Looking at the data, the annotation [] remains after the release year and the number of transistors. Also, the commas that separate the number of transistors by 3 digits are an obstacle, so let's remove them by the following operations.
#Specified for removing non-numeric (three-digit commas)
decimal = re.compile(r'[^\d]')
#Annotation about the release year[Extract only the left part of "" and add it to df2 as a "year" column.
df2['year'] = df2['Date ofintroduction'].apply(lambda x: int(x.split('[')[0]))
#Extract the first matching number part (including commas) for the number of transistors, then remove the commas and add it to df2 as a "transistor count" column.
df2['transistor count'] = df2['MOS transistor count'].apply(lambda x: int(decimal.sub('', re.match(r'[\d, \,]+', x).group() )))
#output
df2
The result is as follows, and you can see that the "year" and "transistor count" columns have been newly added and the data is clean.
Let's draw a scatter plot of the horizontal axis "year" and the vertical axis "number of transistors" based on the cleaned data.
#Scatter plot of sample data
X = df2['year']
Y = df2['transistor count']
plt.scatter(X, Y)
plt.xlabel('year')
plt.ylabel('transistor count')
plt.show()
You can see that the number of transistors is increasing exponentially.
Now, let's take the logarithm of the number of transistors and plot it again.
#Logarithmic scatter plot of sample data
Y = np.log(Y)
plt.scatter(X, Y)
plt.xlabel('year')
plt.ylabel('transistor count')
plt.show()
You can see a beautiful straight line relationship.
Now let's apply a simple regression analysis to this plot.

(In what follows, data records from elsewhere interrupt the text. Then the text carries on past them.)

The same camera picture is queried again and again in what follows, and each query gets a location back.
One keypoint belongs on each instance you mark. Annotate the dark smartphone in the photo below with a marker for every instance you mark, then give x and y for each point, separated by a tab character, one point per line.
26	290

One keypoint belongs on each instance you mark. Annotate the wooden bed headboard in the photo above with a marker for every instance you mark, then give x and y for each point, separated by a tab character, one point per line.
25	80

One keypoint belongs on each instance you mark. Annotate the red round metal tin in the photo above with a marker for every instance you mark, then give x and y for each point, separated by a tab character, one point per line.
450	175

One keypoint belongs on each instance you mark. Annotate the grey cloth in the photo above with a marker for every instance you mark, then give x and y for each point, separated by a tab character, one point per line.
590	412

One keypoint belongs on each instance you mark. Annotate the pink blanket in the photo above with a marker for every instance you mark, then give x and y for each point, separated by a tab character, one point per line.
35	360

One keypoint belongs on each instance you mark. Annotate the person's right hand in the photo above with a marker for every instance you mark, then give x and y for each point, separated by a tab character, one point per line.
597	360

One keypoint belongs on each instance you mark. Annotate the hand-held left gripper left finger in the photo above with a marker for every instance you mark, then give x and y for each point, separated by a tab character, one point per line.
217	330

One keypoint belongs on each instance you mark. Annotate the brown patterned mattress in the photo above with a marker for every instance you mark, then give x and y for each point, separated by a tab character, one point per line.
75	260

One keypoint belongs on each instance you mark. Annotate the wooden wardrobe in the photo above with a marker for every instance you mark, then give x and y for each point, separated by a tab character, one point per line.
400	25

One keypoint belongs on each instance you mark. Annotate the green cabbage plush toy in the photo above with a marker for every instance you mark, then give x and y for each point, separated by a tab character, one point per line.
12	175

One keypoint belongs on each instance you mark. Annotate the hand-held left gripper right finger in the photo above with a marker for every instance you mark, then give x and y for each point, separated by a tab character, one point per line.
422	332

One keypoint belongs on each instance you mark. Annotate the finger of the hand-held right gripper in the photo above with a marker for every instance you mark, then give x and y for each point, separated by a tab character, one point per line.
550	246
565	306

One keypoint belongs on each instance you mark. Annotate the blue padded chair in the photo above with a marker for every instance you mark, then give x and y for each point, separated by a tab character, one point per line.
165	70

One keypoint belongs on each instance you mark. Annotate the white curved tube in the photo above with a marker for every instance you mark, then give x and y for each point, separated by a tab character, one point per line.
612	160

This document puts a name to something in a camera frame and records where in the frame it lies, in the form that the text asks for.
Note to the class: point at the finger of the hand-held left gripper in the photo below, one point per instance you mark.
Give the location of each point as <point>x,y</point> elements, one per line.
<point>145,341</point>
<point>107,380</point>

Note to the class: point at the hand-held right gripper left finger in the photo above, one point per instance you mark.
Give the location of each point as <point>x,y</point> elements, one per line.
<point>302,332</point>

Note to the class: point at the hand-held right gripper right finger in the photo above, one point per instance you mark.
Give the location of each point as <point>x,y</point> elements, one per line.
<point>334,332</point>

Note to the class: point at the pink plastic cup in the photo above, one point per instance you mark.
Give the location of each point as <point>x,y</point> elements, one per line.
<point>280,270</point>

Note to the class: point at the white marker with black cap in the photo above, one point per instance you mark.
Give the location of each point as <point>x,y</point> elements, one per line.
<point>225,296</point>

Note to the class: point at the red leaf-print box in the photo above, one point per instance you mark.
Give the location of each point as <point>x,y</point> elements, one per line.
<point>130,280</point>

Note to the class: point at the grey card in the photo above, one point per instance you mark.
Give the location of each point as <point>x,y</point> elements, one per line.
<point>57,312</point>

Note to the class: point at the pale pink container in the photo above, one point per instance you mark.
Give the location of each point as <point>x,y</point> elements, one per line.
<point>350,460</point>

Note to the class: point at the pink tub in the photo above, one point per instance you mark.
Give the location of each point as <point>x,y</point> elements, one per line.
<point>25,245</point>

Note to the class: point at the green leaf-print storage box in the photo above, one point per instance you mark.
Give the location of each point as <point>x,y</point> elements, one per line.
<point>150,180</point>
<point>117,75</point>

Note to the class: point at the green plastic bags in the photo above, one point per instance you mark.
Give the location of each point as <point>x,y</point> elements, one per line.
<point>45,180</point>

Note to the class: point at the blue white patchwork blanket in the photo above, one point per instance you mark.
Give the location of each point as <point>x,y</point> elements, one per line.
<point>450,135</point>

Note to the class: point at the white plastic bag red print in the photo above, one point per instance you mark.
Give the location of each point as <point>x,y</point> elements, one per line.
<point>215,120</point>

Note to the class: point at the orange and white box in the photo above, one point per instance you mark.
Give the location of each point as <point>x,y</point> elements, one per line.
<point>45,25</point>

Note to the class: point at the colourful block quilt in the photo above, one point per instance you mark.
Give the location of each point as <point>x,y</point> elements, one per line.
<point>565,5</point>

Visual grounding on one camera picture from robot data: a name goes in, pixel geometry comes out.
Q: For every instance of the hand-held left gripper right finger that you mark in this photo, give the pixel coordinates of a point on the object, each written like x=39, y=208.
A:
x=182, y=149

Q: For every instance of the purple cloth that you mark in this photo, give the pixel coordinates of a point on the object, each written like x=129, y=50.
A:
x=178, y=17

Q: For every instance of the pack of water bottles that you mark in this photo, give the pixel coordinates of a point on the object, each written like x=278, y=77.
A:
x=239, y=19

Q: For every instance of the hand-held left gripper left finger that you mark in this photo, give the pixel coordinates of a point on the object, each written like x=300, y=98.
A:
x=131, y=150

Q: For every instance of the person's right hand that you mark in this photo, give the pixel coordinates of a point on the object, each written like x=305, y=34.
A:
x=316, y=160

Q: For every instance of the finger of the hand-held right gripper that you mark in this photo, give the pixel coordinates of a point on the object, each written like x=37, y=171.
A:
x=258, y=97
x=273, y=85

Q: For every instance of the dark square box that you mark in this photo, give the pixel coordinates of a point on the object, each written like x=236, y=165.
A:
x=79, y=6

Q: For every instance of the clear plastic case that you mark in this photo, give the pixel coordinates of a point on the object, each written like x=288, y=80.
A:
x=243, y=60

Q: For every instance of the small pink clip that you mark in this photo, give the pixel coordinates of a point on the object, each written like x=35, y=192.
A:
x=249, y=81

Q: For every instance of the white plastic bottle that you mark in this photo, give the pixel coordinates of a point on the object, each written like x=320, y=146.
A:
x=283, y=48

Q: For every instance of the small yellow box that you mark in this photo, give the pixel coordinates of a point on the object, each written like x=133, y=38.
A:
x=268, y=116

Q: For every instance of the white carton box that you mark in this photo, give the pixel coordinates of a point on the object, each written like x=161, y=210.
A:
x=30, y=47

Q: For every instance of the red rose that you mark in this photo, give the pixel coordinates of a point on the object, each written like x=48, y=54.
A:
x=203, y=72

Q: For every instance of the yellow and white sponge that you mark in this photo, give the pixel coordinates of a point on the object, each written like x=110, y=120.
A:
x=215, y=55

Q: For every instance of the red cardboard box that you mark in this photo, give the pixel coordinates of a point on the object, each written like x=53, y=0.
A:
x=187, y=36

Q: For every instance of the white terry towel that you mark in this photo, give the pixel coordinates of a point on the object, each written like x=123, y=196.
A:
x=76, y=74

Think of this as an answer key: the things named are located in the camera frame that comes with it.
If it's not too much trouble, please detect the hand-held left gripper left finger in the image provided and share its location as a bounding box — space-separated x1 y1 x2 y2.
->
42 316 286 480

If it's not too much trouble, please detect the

Let's put equation (6) derived in "Principle of simple regression analysis" into the code.
#Logarithmic scatter plot of sample data
Y = np.log(Y)
plt.scatter(X, Y ,alpha=.8)
#Derivation of regression line
denom = (X**2).mean() - (X.mean())**2 # a,denominator of b
a = ( (X*Y).mean() - X.mean()*Y.mean() ) / denom
b = ( Y.mean()*(X**2).mean() - X.mean()*(X*Y).mean() ) / denom
#Regression line formula
pred_Y = a*X + b
# R-squared calculation
SSE_l = (Y - pred_Y).dot( (Y - pred_Y) )
SSE_m = (Y - Y.mean()).dot( (Y - pred_Y.mean()) )
r2 = 1 - SSE_l / SSE_m
plt.plot(X, pred_Y, 'k', label='$\hat{y}=ax+b$')
plt.title('$R^2 = %s$'%round(r2,2))
plt.ylabel('transistor count')
plt.xlabel('year')
plt.legend()
plt.show()
The result is as follows. (R-squared = 0.91)

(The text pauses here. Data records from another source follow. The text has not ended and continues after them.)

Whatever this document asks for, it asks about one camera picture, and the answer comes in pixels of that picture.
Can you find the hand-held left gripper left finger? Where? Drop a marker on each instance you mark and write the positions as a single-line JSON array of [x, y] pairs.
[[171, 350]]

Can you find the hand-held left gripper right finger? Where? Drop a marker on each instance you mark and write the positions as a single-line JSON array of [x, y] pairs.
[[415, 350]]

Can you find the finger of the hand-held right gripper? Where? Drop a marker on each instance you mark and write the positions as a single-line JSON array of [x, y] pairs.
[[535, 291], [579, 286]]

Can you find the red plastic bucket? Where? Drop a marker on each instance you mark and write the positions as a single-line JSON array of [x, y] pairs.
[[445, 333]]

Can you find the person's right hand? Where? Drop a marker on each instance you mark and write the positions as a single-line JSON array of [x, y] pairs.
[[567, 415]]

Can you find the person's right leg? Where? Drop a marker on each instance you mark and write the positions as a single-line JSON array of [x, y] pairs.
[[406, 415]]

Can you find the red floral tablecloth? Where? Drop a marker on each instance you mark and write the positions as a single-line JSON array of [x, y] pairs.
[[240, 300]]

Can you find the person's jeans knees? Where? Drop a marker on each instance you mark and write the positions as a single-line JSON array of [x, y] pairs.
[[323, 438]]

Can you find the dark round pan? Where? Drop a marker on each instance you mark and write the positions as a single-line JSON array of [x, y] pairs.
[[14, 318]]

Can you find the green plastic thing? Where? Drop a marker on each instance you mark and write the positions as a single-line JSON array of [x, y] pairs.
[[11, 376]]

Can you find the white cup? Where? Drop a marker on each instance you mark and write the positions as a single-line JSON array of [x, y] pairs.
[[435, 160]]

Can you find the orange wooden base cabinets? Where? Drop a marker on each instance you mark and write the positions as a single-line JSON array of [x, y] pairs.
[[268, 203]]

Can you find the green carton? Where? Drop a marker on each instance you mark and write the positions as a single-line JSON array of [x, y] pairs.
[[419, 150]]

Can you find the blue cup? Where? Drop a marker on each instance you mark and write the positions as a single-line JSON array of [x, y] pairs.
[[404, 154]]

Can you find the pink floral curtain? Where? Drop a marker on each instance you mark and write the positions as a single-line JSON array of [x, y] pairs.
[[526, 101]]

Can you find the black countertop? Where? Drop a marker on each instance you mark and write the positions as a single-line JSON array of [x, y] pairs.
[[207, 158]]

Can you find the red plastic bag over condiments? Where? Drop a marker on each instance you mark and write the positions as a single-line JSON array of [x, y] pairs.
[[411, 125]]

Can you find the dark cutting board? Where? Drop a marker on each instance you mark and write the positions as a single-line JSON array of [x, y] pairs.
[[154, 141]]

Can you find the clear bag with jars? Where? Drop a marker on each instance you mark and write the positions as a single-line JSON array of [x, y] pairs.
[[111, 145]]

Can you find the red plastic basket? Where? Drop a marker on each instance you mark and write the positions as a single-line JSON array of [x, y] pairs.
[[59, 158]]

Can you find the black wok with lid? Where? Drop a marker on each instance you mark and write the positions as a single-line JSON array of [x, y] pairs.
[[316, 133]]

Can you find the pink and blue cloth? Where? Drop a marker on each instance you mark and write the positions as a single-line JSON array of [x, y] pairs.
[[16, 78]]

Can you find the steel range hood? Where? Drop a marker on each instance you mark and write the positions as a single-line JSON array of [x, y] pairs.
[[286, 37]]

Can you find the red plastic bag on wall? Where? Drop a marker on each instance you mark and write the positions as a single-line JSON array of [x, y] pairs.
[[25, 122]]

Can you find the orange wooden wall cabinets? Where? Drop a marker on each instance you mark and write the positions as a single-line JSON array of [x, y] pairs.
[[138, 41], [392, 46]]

(To give a supplementary explanation about R-squared here, R-squared is also called the coefficient of determination and is an index that shows the validity of the regression line as a prediction model. It can be expressed as follows in a mathematical formula. Yes (SqE stands for squared error).
R^2 = 1 - \frac{\sum SqE_{line}}{\sum SqE_{mean}}= 1 - \frac{\sum (y_i - \hat{y_i})^2}{\sum (y_i - \bar{y})^2}
This formula compares mean, that is, the variability of the data points relative to the mean line of the sample data and the variability of the data points relative to the regression line. For example, when the value of ΣSqEline is equal to the value of ΣSqEmean, R2 becomes 0, and the regression line matches the mean line of the data points, indicating that it is not functioning as a prediction model at all (regression). The straight line should function as more than the average straight line, which is the representative value of the data). On the other hand, when ΣSqEline is 0, all the data points are on the regression line, which means that the prediction model can completely predict the data points. At this time, R2 is 1. )

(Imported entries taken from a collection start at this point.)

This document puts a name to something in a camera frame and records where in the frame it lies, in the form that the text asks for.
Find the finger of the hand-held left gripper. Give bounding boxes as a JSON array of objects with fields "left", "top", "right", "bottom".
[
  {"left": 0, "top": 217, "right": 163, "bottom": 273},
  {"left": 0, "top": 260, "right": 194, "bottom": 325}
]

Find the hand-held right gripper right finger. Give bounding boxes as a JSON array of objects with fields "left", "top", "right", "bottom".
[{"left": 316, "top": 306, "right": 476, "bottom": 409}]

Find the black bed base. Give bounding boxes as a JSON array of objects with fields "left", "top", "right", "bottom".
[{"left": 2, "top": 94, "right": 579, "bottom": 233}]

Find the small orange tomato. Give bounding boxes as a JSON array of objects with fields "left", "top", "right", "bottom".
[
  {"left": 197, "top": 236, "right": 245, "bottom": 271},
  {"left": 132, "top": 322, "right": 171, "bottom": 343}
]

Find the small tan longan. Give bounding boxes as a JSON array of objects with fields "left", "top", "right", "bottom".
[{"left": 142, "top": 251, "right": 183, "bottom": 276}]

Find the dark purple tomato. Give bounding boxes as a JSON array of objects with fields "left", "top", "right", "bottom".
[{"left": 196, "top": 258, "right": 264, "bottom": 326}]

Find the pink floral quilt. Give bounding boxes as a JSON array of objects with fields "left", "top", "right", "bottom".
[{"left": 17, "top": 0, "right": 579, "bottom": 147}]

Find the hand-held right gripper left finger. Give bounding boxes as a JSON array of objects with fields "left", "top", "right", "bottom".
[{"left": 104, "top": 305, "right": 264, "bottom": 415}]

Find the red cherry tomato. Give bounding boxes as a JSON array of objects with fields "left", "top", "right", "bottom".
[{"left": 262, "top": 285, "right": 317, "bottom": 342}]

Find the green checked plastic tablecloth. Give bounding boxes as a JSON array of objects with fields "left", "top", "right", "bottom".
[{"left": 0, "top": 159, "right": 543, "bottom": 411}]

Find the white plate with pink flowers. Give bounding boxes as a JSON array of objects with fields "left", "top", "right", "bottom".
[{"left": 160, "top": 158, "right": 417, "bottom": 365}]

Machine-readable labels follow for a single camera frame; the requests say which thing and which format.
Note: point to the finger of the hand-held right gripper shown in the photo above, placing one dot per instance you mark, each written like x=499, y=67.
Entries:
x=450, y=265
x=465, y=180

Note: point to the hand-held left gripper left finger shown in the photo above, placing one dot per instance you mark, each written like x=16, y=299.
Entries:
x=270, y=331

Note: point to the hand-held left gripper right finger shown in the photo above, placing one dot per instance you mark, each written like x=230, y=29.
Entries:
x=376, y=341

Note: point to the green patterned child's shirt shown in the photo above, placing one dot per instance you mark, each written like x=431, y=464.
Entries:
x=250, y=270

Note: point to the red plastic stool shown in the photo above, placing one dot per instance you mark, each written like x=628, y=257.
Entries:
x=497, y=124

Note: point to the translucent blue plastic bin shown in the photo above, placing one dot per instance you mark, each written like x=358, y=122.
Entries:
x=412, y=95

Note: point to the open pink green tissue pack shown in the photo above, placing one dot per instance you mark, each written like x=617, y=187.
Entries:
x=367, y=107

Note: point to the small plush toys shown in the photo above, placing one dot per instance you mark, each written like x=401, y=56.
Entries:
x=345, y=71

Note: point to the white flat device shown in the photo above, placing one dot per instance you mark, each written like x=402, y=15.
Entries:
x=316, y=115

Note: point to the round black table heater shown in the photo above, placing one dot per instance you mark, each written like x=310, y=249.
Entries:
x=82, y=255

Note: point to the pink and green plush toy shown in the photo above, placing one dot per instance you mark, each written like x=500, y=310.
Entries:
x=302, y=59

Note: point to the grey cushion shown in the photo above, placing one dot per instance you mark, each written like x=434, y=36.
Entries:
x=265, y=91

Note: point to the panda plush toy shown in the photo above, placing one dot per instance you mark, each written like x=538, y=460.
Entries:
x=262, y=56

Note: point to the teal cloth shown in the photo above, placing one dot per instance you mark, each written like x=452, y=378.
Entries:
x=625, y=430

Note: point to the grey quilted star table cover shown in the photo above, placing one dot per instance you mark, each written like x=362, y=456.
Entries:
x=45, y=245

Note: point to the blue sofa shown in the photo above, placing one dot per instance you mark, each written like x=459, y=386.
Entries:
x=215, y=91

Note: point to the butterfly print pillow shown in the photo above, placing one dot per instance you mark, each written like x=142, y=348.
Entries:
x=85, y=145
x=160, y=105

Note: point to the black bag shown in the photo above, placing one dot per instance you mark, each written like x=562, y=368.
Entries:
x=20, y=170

Now, let's roughly verify Moore's law based on the obtained regression line. As we have seen, the relationship between the number of transistors (tc) and the regression line can be expressed as follows.
log(tc) = ax + b \\
\therefore tc = \exp(ax + b)
Therefore, if the number of transistors reaches twice the number of transistors in a certain year (x2) in a certain year (x1),
2 = \frac{\exp(ax_2 + b)}{\exp(ax_1 + b)} = exp(a(x_2-x_1))\\
\therefore log2 = a(x_2-x_1)\\
\therefore x_2 - x_1 = \frac{log2}{a}
In other words, log2 / a calculated from the slope a of the regression line means the number of years it takes for the number of transistors to double. Let's calculate the number of years based on this immediately.
print("time to double:", round(np.log(2)/a,1), "years")
output
time to double: 2.1 years
It took about two years for the number of transistors to double. Moore, that's amazing.